[How to complete this task]: Whenever the string "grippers" appears in a line of the listing below, that line counts. Say how many lines count, and give nothing else.

[Collected data]:

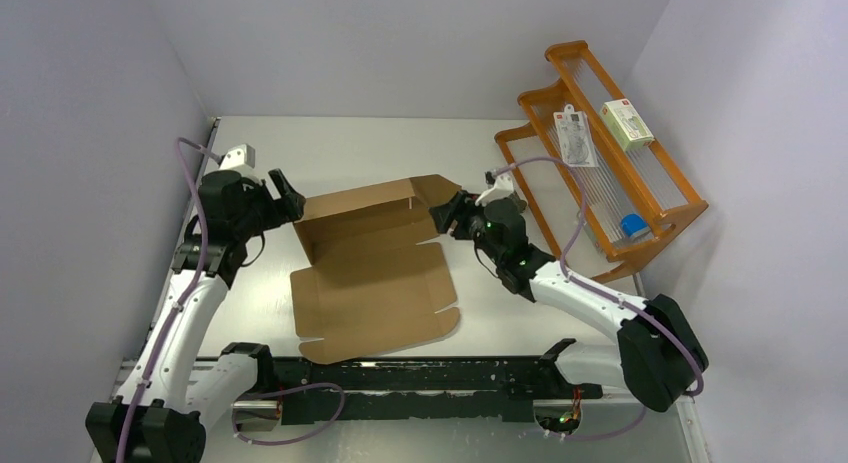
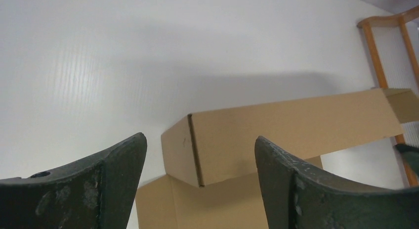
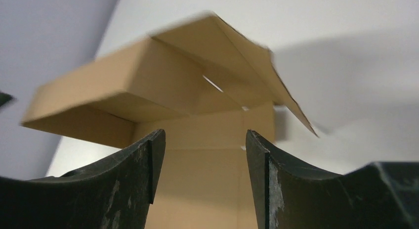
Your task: Fold the paper box
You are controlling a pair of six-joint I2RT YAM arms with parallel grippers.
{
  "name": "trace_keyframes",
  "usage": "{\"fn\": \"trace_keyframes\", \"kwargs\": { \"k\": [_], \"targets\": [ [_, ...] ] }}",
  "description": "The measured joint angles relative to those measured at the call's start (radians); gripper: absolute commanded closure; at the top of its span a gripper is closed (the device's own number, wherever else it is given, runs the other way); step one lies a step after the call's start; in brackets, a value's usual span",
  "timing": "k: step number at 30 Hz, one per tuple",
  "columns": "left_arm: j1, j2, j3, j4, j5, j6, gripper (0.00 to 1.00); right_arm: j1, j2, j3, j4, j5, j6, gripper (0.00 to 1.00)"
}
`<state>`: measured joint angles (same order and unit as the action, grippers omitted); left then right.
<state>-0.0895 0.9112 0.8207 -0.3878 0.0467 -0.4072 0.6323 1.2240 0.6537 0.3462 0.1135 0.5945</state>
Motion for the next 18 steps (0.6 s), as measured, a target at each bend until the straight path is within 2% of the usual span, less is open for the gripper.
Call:
{"fn": "trace_keyframes", "kwargs": {
  "k": [7,18],
  "targets": [
    [0.0,0.048,0.055,-0.003,0.004,0.041,0.14,-0.003,0.099,-0.186,0.181,0.034,0.057,0.34],
    [0.0,0.105,0.034,-0.001,0.066,0.069,0.15,0.017,0.387,-0.198,0.472,0.085,0.14,0.37]
  ]
}}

[Task answer]: 2